*DESCRIPTION OF THE TASK*
Below are records; reproduce exactly the lines from the one that has "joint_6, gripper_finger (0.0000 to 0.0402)" through the one that has "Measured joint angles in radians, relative", ends included, and nothing more.

[Extracted records]
☆ ☆ ☆

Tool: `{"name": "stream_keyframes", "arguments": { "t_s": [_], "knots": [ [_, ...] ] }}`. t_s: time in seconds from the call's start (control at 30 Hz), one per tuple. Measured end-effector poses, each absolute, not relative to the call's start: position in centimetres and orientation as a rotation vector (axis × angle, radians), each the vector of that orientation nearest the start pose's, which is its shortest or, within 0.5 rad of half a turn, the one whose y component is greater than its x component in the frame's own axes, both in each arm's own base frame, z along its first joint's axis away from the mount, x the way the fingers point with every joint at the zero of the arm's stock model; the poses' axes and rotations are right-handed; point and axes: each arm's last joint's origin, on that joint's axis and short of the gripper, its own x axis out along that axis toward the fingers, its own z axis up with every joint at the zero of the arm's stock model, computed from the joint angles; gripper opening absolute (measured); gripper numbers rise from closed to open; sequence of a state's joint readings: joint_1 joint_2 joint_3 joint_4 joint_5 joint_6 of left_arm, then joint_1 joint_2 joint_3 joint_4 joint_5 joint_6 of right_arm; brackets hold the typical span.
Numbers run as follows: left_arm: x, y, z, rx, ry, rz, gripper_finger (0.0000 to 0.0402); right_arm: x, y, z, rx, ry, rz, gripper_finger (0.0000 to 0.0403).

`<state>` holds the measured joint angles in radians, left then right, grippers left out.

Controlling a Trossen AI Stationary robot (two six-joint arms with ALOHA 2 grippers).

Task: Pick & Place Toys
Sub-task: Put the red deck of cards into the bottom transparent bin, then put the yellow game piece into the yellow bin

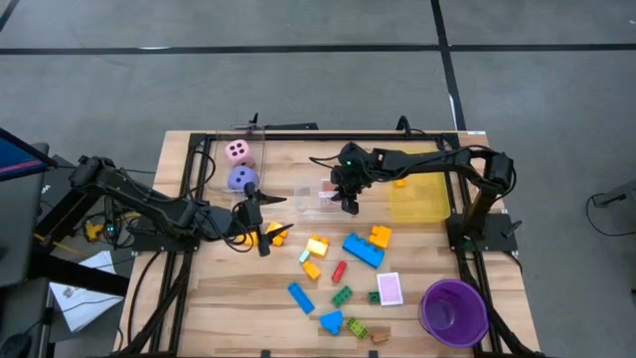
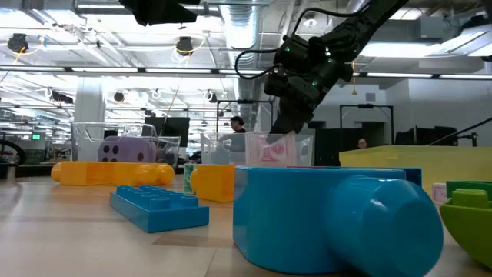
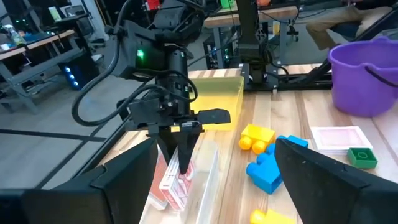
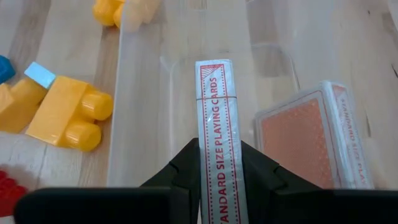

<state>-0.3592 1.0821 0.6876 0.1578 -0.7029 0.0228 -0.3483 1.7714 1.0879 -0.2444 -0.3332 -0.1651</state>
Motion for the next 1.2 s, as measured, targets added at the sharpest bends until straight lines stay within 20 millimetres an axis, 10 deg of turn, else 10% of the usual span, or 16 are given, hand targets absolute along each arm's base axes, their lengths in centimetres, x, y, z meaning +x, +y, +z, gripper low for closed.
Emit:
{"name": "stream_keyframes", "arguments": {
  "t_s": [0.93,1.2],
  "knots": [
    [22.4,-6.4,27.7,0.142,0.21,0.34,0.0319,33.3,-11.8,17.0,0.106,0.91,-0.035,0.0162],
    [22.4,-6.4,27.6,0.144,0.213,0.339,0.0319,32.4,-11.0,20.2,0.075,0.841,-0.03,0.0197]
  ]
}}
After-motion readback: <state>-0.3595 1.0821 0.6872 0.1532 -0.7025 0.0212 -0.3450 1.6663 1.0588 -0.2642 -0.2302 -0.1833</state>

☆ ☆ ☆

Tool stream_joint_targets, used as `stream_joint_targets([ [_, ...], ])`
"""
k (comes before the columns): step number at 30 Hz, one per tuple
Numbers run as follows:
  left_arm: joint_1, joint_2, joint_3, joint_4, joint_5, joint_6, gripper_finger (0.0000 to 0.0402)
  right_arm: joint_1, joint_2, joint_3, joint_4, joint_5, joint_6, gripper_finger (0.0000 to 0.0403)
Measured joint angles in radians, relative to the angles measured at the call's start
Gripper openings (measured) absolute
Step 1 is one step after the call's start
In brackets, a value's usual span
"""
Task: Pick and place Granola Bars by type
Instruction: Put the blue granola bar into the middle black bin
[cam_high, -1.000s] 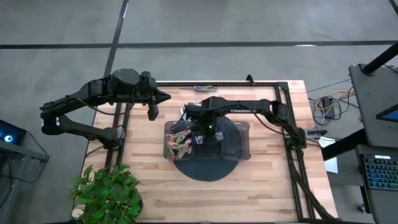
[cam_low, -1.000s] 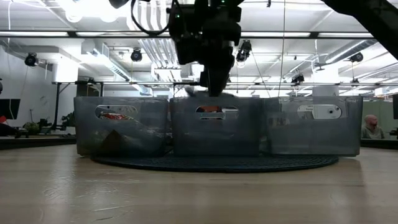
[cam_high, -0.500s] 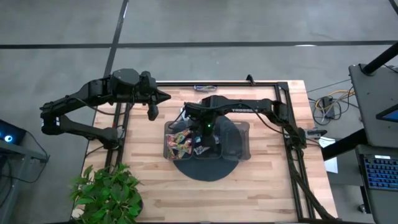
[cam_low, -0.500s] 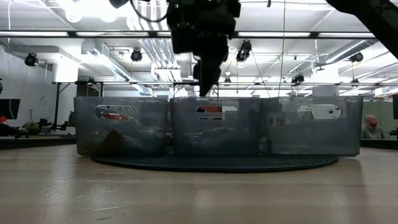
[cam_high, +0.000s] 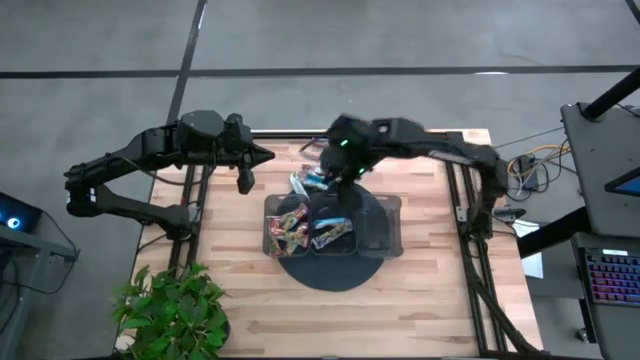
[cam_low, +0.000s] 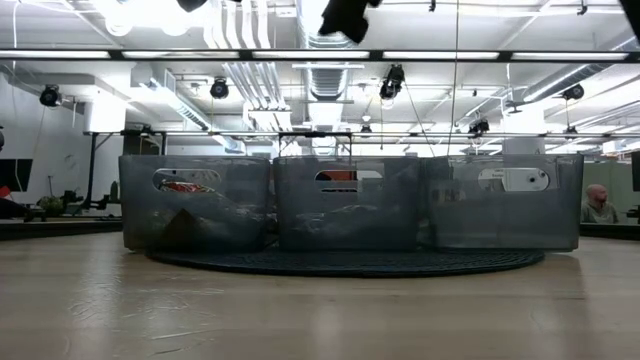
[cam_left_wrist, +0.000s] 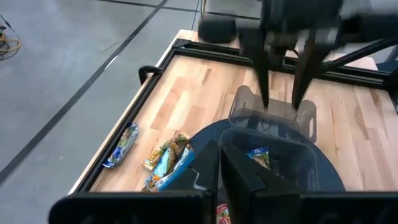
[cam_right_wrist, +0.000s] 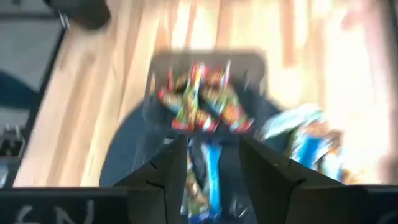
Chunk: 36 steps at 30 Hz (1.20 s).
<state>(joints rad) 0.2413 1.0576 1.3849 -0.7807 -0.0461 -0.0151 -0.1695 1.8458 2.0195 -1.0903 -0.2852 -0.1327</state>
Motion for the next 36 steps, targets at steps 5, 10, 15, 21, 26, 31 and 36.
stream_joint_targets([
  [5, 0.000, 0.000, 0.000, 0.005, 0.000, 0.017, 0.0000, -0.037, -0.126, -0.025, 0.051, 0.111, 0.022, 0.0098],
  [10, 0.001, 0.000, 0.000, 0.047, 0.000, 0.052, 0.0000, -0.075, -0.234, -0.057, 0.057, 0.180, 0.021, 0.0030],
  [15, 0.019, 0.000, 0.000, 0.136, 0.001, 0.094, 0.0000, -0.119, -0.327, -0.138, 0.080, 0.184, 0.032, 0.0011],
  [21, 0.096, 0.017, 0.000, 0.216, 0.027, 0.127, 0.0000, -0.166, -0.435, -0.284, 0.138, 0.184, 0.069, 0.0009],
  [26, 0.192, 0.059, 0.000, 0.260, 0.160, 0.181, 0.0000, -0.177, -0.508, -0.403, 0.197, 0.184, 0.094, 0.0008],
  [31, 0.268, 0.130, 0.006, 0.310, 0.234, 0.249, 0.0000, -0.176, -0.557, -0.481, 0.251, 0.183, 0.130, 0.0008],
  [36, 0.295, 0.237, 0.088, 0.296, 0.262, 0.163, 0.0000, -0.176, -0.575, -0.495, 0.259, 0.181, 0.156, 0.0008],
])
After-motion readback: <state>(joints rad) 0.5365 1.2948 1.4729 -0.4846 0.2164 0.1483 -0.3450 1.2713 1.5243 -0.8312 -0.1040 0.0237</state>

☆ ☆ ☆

*EXERCISE ANSWER*
  left_arm: joint_1, joint_2, joint_3, joint_4, joint_5, joint_6, gripper_finger (0.0000 to 0.0402)
  right_arm: joint_1, joint_2, joint_3, joint_4, joint_5, joint_6, gripper_finger (0.0000 to 0.0403)
Measured joint angles in radians, relative to the angles measured at the call's start

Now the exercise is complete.